Bangladeshi actor, director, writer and producer

Tariq Anam Khan (born May 10, 1953) is a Bangladeshi actor, director, writer and producer in theatre, television, and film. He was awarded the Bangladesh National Film Award for Best Actor in a Negative Role for the film Desha: The Leader in 2014. Later in 2019, he was awarded the Best Actor award at the Bangladesh National Film Award for his performance in the film Abar Bosonto. He is the founding member and leader of the prominent Bangladeshi theatre group Natyakendra, where he holds the position of principal secretary.

Khan was a freedom fighter in the liberation war of Bangladesh in 1971.

==Early life==
Born in Satkhira, Khan is the eldest son of Fakhrul Anam Khan and Jahanara Khanam. He has three brothers and four sisters.

=== Role as a freedom fighter in liberation war of Bangladesh ===
Khan was involved in progressive cultural and political activities in Satkhira since before the Liberation War. At the beginning of 1971, he became directly active with the resistance movement. From April 1971, along with many others, he set up a camp at Bhomra border in Satkhira. Then he went to India and engaged himself in the Liberation War organization. He was responsible for recruiting the freedom fighters, taking them to the camp for training from Bashirhat town in West Bengal. At the same time, a cultural group was formed with a few other artists.
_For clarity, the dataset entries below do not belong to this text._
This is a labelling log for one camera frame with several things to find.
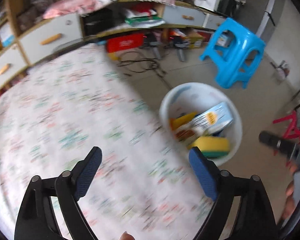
folded clothes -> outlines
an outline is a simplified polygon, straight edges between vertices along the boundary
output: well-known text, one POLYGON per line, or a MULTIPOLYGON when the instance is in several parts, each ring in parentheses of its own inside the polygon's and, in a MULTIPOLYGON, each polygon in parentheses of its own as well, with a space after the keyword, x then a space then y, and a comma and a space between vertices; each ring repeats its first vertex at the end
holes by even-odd
MULTIPOLYGON (((150 9, 149 12, 150 12, 150 15, 157 15, 157 12, 155 10, 150 9)), ((123 9, 123 14, 128 19, 149 16, 148 12, 137 12, 137 11, 134 11, 131 9, 126 9, 126 8, 123 9)))
POLYGON ((131 25, 134 28, 151 28, 164 24, 165 21, 162 18, 154 15, 150 17, 125 19, 125 23, 131 25))

electrical cord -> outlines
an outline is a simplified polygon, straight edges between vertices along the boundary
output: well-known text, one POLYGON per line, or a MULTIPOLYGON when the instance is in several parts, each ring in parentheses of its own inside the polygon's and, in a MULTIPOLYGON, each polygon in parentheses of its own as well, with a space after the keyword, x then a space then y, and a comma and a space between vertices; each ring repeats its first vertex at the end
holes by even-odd
MULTIPOLYGON (((160 63, 154 59, 154 58, 147 58, 142 52, 140 51, 127 51, 122 53, 119 56, 119 63, 117 65, 118 67, 123 67, 127 72, 131 72, 131 73, 144 73, 146 71, 154 71, 156 73, 156 75, 162 80, 162 82, 165 84, 165 86, 171 90, 172 86, 164 79, 164 76, 167 74, 166 71, 164 71, 161 66, 160 63), (122 57, 124 55, 130 54, 130 53, 136 53, 138 54, 137 59, 134 60, 122 60, 122 57), (142 64, 140 64, 141 62, 147 62, 147 66, 144 66, 142 64), (135 63, 139 63, 139 67, 141 68, 140 71, 136 71, 136 70, 132 70, 131 68, 129 68, 128 66, 133 65, 135 63)), ((124 73, 124 75, 127 76, 132 76, 132 74, 130 73, 124 73)))

blue padded grip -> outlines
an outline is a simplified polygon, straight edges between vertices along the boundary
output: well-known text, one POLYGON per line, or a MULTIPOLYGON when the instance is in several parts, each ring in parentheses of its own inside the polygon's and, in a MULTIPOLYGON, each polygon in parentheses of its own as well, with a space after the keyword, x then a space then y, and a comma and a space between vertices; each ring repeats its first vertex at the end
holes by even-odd
POLYGON ((190 165, 194 170, 194 173, 196 174, 205 195, 207 197, 210 197, 213 201, 216 201, 218 198, 218 191, 217 191, 215 178, 213 177, 212 174, 210 174, 209 169, 202 161, 202 158, 199 157, 199 154, 202 155, 200 151, 199 152, 195 151, 194 148, 190 150, 189 152, 190 165))
POLYGON ((74 192, 74 199, 76 201, 78 201, 79 198, 86 195, 90 184, 101 164, 102 152, 100 149, 96 150, 95 148, 97 147, 94 147, 89 153, 92 156, 90 156, 89 162, 86 164, 86 166, 77 178, 76 191, 74 192))

blue plastic stool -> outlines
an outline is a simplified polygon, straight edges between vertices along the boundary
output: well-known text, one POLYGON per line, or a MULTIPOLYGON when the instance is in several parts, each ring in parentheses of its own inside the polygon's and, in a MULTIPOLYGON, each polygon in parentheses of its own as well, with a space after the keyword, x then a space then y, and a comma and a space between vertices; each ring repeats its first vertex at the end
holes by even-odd
POLYGON ((209 56, 218 66, 216 82, 223 88, 230 88, 236 81, 242 81, 242 87, 246 88, 252 75, 257 70, 264 52, 266 44, 254 33, 237 23, 231 18, 227 18, 216 30, 210 39, 205 51, 199 57, 204 60, 209 56), (234 34, 234 38, 227 48, 216 45, 220 35, 229 30, 234 34), (257 54, 250 66, 245 64, 245 60, 252 51, 257 54))

red plastic stool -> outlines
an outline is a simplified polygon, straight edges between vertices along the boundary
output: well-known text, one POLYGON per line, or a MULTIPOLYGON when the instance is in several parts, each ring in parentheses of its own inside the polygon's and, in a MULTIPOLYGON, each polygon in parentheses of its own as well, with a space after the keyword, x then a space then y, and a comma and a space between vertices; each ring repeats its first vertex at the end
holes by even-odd
POLYGON ((274 120, 272 123, 279 123, 279 122, 283 122, 283 121, 288 121, 291 120, 290 124, 288 125, 287 130, 285 131, 285 133, 283 134, 283 138, 285 139, 295 139, 295 138, 299 138, 300 139, 300 130, 297 126, 297 112, 293 111, 292 114, 289 114, 283 118, 279 118, 274 120))

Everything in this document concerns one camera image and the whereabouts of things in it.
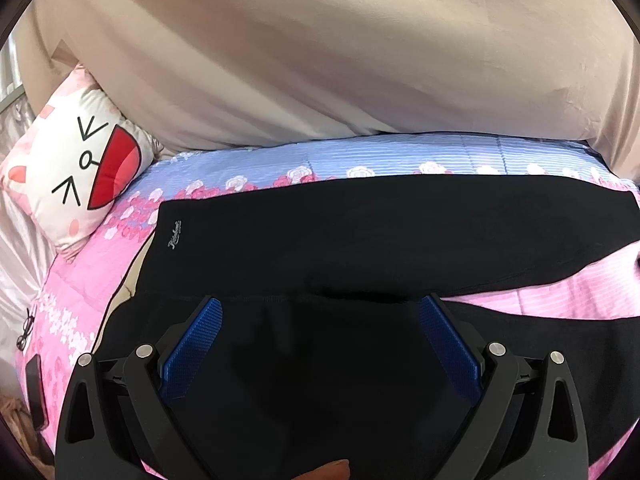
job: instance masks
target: pillow
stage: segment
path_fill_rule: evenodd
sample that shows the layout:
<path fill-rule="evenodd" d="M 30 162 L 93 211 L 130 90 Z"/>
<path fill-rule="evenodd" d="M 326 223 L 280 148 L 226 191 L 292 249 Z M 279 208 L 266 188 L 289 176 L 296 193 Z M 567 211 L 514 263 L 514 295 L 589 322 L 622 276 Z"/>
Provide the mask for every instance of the pillow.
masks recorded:
<path fill-rule="evenodd" d="M 161 148 L 79 64 L 0 165 L 0 186 L 71 259 Z"/>

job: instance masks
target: pink pillow
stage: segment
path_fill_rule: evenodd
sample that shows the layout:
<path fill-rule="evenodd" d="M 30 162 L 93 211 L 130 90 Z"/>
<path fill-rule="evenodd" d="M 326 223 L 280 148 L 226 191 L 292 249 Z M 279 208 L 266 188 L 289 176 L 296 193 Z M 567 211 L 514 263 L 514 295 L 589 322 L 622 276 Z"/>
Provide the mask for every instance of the pink pillow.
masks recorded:
<path fill-rule="evenodd" d="M 161 148 L 78 65 L 0 164 L 0 186 L 71 259 Z"/>

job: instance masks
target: black phone
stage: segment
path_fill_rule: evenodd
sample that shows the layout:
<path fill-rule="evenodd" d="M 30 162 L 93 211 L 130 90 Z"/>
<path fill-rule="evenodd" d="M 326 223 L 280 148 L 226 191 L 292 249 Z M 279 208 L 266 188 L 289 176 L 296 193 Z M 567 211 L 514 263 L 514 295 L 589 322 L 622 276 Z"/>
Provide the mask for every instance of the black phone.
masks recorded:
<path fill-rule="evenodd" d="M 36 431 L 42 431 L 49 425 L 49 417 L 47 416 L 47 406 L 44 402 L 39 354 L 31 358 L 24 371 L 27 379 L 27 397 L 33 427 Z"/>

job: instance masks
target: silver rivet
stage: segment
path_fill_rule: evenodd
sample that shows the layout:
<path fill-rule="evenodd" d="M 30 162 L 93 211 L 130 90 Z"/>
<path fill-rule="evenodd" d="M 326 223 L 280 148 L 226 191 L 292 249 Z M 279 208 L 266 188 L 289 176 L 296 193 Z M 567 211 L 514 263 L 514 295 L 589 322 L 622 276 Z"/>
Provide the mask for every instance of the silver rivet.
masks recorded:
<path fill-rule="evenodd" d="M 140 345 L 136 348 L 136 355 L 141 359 L 149 357 L 154 352 L 154 348 L 151 345 Z"/>
<path fill-rule="evenodd" d="M 489 345 L 489 352 L 500 357 L 501 355 L 505 355 L 507 353 L 507 349 L 501 343 L 491 343 Z"/>
<path fill-rule="evenodd" d="M 564 356 L 560 352 L 551 352 L 550 357 L 557 365 L 564 363 Z"/>
<path fill-rule="evenodd" d="M 91 354 L 82 354 L 78 358 L 78 364 L 80 366 L 87 366 L 91 362 Z"/>

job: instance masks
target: brown fabric
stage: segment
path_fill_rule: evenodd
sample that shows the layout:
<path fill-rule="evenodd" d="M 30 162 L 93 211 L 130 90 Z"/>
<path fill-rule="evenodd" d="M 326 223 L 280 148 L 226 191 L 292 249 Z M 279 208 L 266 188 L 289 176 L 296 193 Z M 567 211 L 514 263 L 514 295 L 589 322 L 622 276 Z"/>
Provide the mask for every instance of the brown fabric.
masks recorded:
<path fill-rule="evenodd" d="M 31 415 L 20 399 L 0 396 L 0 415 L 14 434 L 20 447 L 47 480 L 54 480 L 54 467 L 43 462 L 46 452 L 41 437 L 33 429 Z"/>
<path fill-rule="evenodd" d="M 104 326 L 106 325 L 107 320 L 109 319 L 109 316 L 113 314 L 114 311 L 121 304 L 123 304 L 128 299 L 132 298 L 133 295 L 136 293 L 136 285 L 138 284 L 138 276 L 140 275 L 142 262 L 145 260 L 146 252 L 149 250 L 149 247 L 151 246 L 151 242 L 153 241 L 154 241 L 154 234 L 152 234 L 146 240 L 144 245 L 142 245 L 142 247 L 138 251 L 138 254 L 129 265 L 129 269 L 127 270 L 127 273 L 122 279 L 122 282 L 118 287 L 118 290 L 116 290 L 113 297 L 111 298 L 111 301 L 107 306 L 107 311 L 104 315 L 104 319 L 102 320 L 102 324 L 100 325 L 100 330 L 98 330 L 98 335 L 95 338 L 94 347 L 91 350 L 92 353 L 95 353 L 95 351 L 98 349 L 98 346 L 100 346 L 100 343 L 102 341 L 102 334 L 104 333 Z"/>
<path fill-rule="evenodd" d="M 640 180 L 640 47 L 612 0 L 35 0 L 35 111 L 85 66 L 171 150 L 384 132 L 588 139 Z"/>
<path fill-rule="evenodd" d="M 348 460 L 325 464 L 309 473 L 296 476 L 294 480 L 349 480 L 351 471 Z"/>
They used to perform motivational songs and plays in different camps of Sector 9.

==Career==
In 2018, he played a missile specialist scientist in Ashiqur Rahman's action drama Super Hero, starring opposite Shakib Khan for the first time.

===Theatre===
Khan started his career as a theatre artist. He joined the Bangladeshi theatre group "Theatre" after his return from the National School of Drama. Later, he parted ways with Theatre due to some differences in opinion and founded "Natyakendra" on October 11, 1990, along with Jhuna Chowdhury, Tauqir Ahmed, and Nahid Ferdous Meghna. In 25 years, Natyakendra has staged 14 productions, 11 of which were directed by Khan. The group's first production, Bichchu (adapted from Molière's That Scoundrel Scapin), is considered one of the iconic productions in Bangladesh theatre history. His directed plays have performed more than 500 shows in Bangladesh and abroad.

===Advertising===
Khan started his career in marketing by founding the advertising firm Adshop in 1985.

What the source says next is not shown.